→ **Task inputs**:
··········

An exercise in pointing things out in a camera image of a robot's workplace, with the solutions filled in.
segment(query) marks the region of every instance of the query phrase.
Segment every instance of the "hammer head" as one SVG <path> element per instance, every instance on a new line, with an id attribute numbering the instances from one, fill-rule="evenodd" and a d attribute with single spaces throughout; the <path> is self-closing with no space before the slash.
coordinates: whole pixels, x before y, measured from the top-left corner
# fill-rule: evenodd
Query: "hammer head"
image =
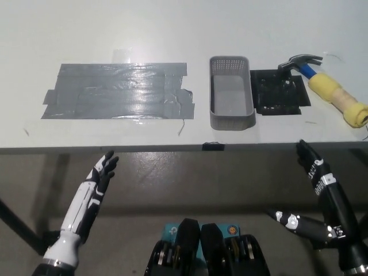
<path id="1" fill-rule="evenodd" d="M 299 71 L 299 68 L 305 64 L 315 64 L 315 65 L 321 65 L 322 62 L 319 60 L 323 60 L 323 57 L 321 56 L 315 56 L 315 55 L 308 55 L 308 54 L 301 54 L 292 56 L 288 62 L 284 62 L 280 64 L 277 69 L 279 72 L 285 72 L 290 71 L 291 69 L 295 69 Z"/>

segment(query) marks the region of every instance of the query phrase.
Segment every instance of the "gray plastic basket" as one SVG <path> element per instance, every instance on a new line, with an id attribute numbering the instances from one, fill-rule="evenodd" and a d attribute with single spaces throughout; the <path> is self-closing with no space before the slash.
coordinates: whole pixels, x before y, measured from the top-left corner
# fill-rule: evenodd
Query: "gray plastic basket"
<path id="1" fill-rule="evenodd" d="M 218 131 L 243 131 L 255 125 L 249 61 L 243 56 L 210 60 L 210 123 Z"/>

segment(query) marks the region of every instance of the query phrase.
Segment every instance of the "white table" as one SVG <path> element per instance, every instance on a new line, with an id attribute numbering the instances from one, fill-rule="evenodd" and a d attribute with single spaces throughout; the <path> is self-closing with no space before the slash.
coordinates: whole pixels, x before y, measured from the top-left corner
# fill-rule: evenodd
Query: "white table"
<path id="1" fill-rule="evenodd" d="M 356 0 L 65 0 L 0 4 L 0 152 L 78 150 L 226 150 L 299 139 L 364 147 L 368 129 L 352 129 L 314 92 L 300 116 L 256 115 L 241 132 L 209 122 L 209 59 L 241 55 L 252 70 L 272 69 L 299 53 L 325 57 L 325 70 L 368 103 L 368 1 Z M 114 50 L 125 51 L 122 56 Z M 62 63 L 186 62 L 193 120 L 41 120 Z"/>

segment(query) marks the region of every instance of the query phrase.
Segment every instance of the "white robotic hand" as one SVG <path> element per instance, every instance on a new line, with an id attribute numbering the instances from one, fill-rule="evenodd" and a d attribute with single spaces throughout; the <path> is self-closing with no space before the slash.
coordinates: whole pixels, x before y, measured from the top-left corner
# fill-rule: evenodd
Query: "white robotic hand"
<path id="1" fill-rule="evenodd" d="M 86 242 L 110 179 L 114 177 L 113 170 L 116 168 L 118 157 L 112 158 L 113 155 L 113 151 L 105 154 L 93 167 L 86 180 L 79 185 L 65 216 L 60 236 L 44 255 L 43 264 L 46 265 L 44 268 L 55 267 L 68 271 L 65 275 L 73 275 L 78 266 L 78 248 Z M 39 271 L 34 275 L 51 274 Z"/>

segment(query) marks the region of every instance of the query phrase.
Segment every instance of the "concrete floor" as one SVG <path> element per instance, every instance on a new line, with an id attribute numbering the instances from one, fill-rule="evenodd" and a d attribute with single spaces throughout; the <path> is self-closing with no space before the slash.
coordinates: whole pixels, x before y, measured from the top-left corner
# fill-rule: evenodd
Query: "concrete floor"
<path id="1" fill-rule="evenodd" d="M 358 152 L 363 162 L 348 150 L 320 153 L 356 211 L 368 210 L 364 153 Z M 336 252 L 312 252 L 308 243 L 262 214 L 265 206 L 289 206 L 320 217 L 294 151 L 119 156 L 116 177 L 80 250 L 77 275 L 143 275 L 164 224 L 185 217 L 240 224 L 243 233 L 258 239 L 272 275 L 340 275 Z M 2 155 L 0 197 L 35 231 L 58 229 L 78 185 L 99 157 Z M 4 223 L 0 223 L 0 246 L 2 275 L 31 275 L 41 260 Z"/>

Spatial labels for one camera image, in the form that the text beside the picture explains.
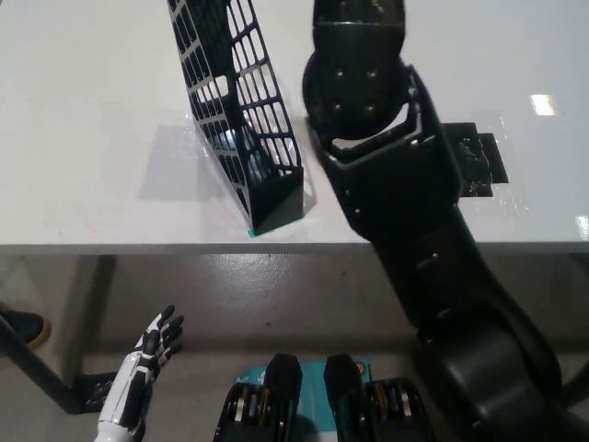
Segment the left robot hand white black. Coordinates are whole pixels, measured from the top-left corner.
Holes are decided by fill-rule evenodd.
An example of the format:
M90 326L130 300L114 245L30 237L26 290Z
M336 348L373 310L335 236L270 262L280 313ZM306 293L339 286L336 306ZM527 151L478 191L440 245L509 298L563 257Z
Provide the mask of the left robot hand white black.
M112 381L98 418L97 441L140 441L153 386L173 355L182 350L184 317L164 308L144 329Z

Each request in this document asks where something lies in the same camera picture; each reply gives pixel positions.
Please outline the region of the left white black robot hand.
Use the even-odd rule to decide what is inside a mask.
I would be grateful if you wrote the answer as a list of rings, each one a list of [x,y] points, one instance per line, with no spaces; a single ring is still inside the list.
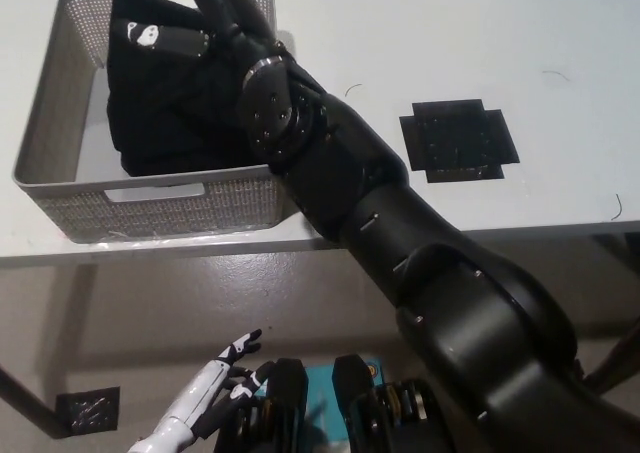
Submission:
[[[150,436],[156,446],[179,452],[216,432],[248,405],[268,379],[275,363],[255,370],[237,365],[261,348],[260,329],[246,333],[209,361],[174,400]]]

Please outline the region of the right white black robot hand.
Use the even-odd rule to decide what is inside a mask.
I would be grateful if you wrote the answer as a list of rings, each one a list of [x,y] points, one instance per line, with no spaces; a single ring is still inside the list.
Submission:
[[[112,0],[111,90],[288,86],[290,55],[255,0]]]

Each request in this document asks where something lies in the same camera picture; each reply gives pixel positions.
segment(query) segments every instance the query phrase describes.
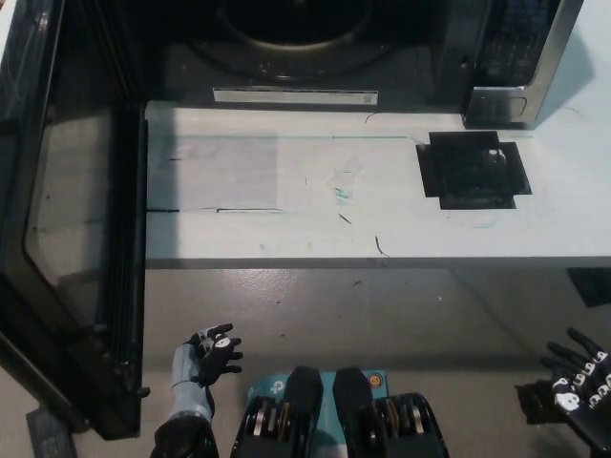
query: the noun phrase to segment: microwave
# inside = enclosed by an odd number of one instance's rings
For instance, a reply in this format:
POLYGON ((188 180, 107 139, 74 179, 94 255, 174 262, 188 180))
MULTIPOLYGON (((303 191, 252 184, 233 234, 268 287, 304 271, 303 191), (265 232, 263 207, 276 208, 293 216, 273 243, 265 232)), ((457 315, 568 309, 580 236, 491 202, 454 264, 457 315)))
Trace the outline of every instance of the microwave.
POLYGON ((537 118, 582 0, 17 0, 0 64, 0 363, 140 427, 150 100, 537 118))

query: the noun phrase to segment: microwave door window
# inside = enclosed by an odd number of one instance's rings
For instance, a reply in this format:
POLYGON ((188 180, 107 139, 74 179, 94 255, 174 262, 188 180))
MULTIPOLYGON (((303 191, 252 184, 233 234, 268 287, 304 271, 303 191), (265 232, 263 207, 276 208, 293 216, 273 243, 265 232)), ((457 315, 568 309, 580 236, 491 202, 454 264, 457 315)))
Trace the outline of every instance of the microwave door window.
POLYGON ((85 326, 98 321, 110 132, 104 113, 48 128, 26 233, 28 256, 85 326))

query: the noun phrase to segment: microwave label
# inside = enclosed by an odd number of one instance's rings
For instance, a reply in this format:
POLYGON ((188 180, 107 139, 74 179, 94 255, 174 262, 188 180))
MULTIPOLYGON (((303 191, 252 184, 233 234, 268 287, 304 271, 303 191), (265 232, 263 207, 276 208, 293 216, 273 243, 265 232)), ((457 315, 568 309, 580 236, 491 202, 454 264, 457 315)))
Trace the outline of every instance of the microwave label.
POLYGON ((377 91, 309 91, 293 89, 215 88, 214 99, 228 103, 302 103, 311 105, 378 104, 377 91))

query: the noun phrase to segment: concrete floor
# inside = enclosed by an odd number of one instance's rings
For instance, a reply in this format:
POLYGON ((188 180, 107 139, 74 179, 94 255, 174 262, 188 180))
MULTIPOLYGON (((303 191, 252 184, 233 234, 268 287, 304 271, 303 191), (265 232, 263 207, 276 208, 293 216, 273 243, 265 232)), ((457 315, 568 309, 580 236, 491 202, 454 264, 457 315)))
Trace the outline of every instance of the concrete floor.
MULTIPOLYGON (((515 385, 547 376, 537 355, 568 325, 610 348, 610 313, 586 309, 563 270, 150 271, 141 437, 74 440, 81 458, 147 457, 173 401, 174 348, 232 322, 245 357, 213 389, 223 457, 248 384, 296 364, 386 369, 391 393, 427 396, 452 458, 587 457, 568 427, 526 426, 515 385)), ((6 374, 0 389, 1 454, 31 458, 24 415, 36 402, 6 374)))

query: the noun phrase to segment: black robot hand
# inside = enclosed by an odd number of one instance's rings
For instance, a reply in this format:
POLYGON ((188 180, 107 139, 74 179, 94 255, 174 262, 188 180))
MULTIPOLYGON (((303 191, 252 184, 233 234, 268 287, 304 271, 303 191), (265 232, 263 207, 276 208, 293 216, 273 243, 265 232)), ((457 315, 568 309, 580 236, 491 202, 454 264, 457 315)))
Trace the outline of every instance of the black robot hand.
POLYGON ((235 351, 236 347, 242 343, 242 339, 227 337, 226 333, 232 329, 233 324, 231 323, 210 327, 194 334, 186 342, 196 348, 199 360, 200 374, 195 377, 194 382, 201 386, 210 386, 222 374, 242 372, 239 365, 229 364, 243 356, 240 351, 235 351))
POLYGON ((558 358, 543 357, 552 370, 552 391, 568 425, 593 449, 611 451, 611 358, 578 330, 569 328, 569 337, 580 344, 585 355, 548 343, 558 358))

··········

→ **Instructions for the task**:
Filter the preceding entries down to the lines with "Please".

→ **Answer box**:
Please outline the region of the left white black robot hand.
Please outline the region of the right white black robot hand.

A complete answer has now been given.